2024.07.12 【電子部品技術総合特集】研究開発の取り組み ニチコン 高森信之執行役員NECST事業本部技術開発本部長

高森 執行役員

各拠点同士で共同開発

効率化・開発スピードアップ

 ニチコンは「NECST事業で飛躍~ブランド力、デザイン力向上でエネルギーソリューションのニチコンへ~」をテーマに社会課題解決に取り組む。同社の高森信之執行役員NECST事業本部技術開発本部長は「研究開発拠点のセンター同士の共同開発で効率化、開発スピード短期化など大きな成果が出ている。コンデンサ事業で進めるAI活用でも成果が出ており、飛躍につながる一歩となった」と語る。

 同社では2026年3月期を最終年度とした中期成長目標「Vision 2025」を推進。5カ年の計画で、期間中に研究開発投資約320億円と設定。これまでに約184億円を研究開発費として活用した。

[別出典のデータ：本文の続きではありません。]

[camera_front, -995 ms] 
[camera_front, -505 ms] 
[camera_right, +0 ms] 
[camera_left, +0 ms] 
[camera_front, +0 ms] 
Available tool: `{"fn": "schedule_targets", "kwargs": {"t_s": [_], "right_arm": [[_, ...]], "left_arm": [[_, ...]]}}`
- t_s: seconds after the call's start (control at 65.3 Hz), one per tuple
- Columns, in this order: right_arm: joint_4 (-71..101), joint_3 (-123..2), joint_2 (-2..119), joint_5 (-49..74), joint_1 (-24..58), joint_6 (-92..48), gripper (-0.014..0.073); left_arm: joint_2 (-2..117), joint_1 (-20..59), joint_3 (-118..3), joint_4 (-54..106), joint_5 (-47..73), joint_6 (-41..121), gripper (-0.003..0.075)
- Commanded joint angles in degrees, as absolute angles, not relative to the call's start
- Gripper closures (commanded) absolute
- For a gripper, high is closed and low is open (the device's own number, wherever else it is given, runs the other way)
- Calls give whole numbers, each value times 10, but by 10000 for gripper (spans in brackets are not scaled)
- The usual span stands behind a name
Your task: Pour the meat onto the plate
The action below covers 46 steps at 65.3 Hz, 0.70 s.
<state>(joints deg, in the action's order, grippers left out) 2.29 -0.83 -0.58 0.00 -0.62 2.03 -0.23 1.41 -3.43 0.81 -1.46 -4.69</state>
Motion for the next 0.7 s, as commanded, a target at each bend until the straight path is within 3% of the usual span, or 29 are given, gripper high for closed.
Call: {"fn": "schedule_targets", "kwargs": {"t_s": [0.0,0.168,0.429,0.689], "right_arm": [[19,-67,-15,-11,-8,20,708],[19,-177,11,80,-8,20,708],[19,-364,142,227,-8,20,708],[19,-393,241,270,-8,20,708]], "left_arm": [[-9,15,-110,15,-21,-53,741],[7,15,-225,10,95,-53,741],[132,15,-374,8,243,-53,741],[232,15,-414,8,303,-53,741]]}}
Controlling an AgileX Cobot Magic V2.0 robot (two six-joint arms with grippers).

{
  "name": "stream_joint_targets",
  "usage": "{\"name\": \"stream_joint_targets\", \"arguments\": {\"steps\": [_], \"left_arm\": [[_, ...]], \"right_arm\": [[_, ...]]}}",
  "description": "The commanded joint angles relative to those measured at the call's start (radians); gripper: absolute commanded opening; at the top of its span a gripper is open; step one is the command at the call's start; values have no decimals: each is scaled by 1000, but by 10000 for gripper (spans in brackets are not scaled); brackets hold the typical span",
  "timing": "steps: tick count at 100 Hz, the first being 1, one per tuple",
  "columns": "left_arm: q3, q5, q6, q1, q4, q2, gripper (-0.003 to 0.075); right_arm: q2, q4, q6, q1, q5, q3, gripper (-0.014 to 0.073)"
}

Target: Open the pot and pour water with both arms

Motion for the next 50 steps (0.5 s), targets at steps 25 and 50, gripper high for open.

 25年3月期の研究開発費は67億円を見込んでおり、前年比1.8%増額する。コンデンサ事業では先端デバイスの開発強化、NECST事業ではハード・ソフト開発スピードの強化を投資のテーマとしていた。

 NECST事業では昨年度①共通基盤技術開発②デザイン、ユーザビリティーなど高付加価値化③コトづくりに向けたEMS技術開発-の三つに注力。

 今後は共通基盤技術を推進し、開発スピードを高めながら、ユーザビリティーを高める研究を連携する東京大学と推進。充電器のケーブルの軽量化などを展開。ネットワーク化ではリモートメンテナンスだけでなく、エネルギー情報の管理を推進し、バーチャルパワープラントのような新しいビジネスモデルにつなげる。

 コンデンサ事業では製品の信頼性を高めるため、製品試験などで積み上げたデータをAI(人工知能)で機械学習させる予測モデルに注力。昨年からスタートさせているが6000件のデータを解析した結果、予測確率が85%となっており、精度が高くなっている。現在は製品の開発に使っているが、今後は取引先への最適な製品提案につなげる。

 国内の研究開発拠点は電源センター(東京都中央区)と開発センター(京都府亀岡市)があり、共同で製品開発を進めている。家庭用蓄電システム、V2H、急速充電器、外部給電器のソフト開発を一元化。ソフトの重複研究開発を防ぐだけでなく、認証の取得期間の短期間化につながるなど研究開発の効率化やスピードアップにつながった。

 コンデンサ事業の研究開発拠点は長野県に技術センターがあり、各工場の中にある技術本部と連携。ユーザーの声を拾いながら製品開発に進める。